Martha Nussbaum [sobre educação nas sociedades democráticas]
1-Estão ocorrendo mudanças radicais no que as sociedades democráticas ensinam a seus jovens, e essas mudanças não têm sido bem pensadas. Obcecados pelo PNB, os países – e seus sistemas de educação – estão descartando, de forma imprudente, competências indispensáveis para manter viva a democracia. (...) De fato, o que poderíamos chamar de aspectos humanistas da ciência e das ciências humanas – o aspecto construtivo e criativo, e a perspectiva de um raciocínio crítico rigoroso – também está perdendo terreno, já que os países preferem correr atrás do lucro de curto prazo por meio do aperfeiçoamento das competências lucrativas e extremamente práticas adequadas à geração de lucro.
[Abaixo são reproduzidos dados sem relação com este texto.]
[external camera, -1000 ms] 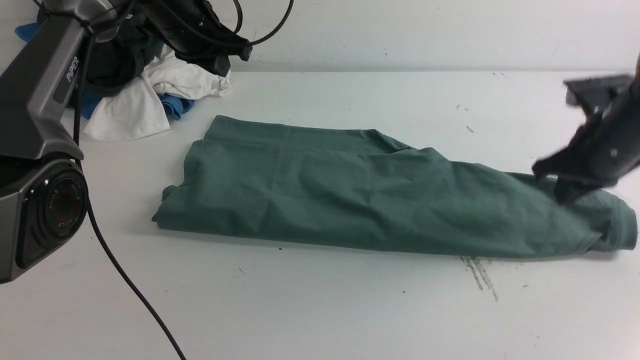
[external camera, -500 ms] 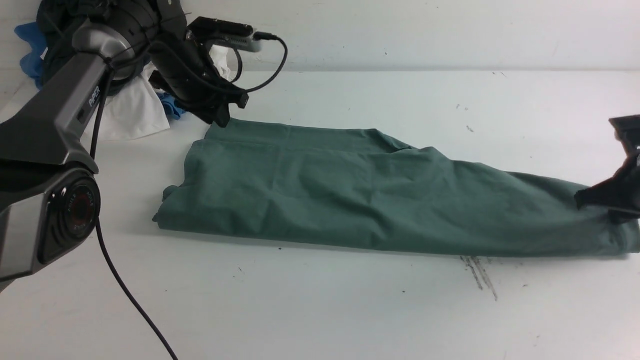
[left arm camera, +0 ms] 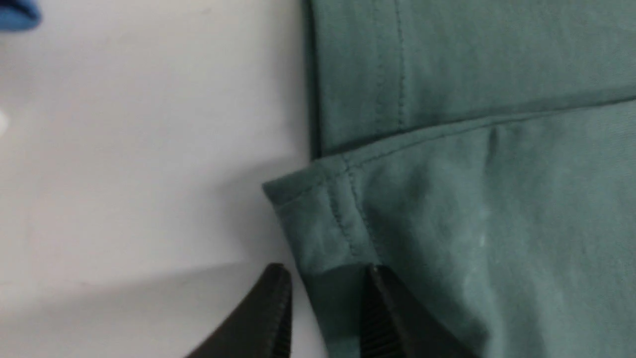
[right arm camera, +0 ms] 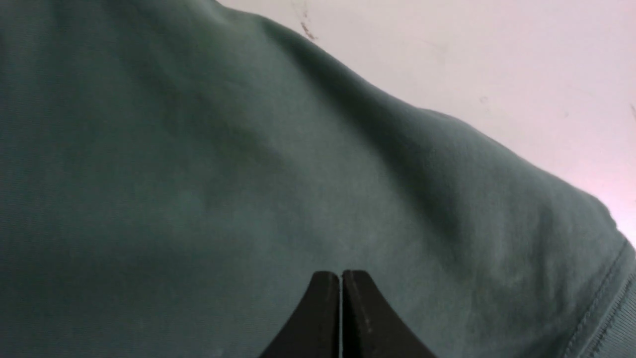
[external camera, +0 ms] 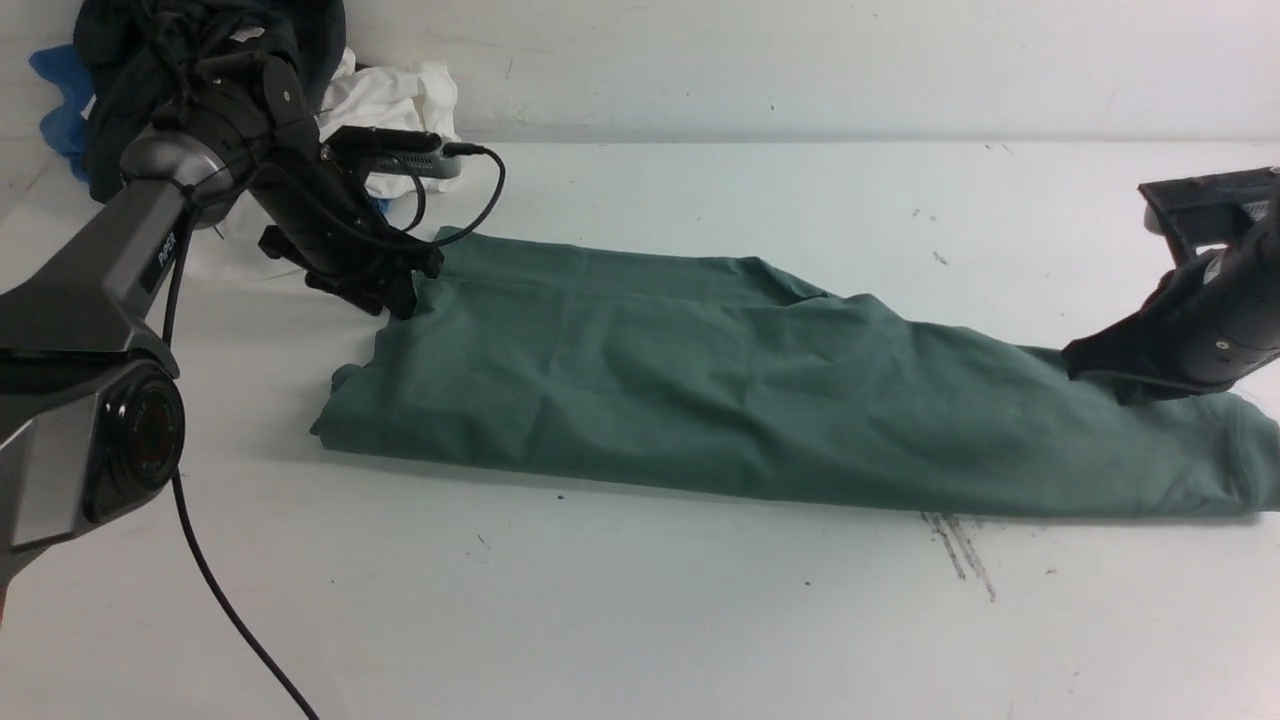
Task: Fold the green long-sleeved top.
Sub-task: Use both arms to drag the lower edge of the fabric forward and fold it over the upper edge
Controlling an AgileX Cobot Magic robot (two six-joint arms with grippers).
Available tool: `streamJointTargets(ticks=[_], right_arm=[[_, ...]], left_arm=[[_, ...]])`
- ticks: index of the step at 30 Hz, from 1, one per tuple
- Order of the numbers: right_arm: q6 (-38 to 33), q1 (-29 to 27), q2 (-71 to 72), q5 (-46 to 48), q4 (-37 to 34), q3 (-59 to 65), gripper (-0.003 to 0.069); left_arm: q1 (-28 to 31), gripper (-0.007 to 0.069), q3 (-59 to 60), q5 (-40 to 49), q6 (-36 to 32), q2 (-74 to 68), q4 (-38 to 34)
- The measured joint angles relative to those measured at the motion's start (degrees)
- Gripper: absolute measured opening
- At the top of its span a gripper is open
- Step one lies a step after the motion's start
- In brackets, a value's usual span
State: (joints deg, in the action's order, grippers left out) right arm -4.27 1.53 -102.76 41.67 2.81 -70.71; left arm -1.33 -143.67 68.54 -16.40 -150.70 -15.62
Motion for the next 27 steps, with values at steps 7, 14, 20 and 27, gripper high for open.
streamJointTargets(ticks=[7,14,20,27], right_arm=[[-0.45,0.0,0.0,0.88,-0.32,0.0,0.0009],[-0.63,0.0,0.0,1.45,-0.32,0.0,0.0009],[-0.63,0.0,0.0,1.45,-0.32,0.0,0.0009],[-0.63,0.0,0.0,1.62,-0.32,0.06,0.0009]], left_arm=[[-0.09,0.0001,-3.08,1.08,-1.48,-0.96,-1.9],[-0.09,-0.0004,-13.55,2.72,-1.48,-1.05,-2.16],[-0.16,-0.0004,-15.53,-3.29,-1.48,0.06,-2.1],[-0.57,0.0004,-15.67,-18.18,-1.42,-4.16,-3.07]])
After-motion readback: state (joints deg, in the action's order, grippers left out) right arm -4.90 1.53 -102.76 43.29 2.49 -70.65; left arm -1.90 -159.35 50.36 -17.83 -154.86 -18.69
2-(...) Toda democracia moderna é também uma sociedade na qual as pessoas se diferenciam bastante segundo um grande número de parâmetros, entre eles religião, etnia, riqueza e classe, incapacidade física, gênero e sexualidade, e na qual todos os eleitores fazem escolhas que têm um impacto significativo na vida das pessoas que discordam deles. Um modo de avaliar qualquer sistema educacional é perguntar quão bem ele prepara os jovens para viver numa forma de organização social e política com essas características. Sem o apoio de cidadãos adequadamente educados, nenhuma democracia consegue permanecer estável.
3-Devo dizer que a capacidade refinada de raciocinar e refletir criticamente é crucial para manter as democracias vivas e bem vigilantes. Para permitir que as democracias lidem de modo responsável com os problemas que enfrentamos atualmente como membros de um mundo interdependente é crucial ter a capacidade de refletir de maneira adequada sobre um amplo conjunto de culturas, grupos e nações no contexto de uma compreensão da economia global e da história de inúmeras interações nacionais e grupais. E a capacidade de imaginar a experiência do outro – uma capacidade que quase todos os seres humanos possuem de alguma forma – precisa ser bastante aumentada e aperfeiçoada, se quisermos ter alguma esperança de sustentar instituições decentes que fiquem acima das inúmeras divisões que qualquer sociedade moderna contém.
Nussbaum, Martha. Sem fins lucrativos. São Paulo: Martins Fontes, 2015. Trechos do Cap. 1.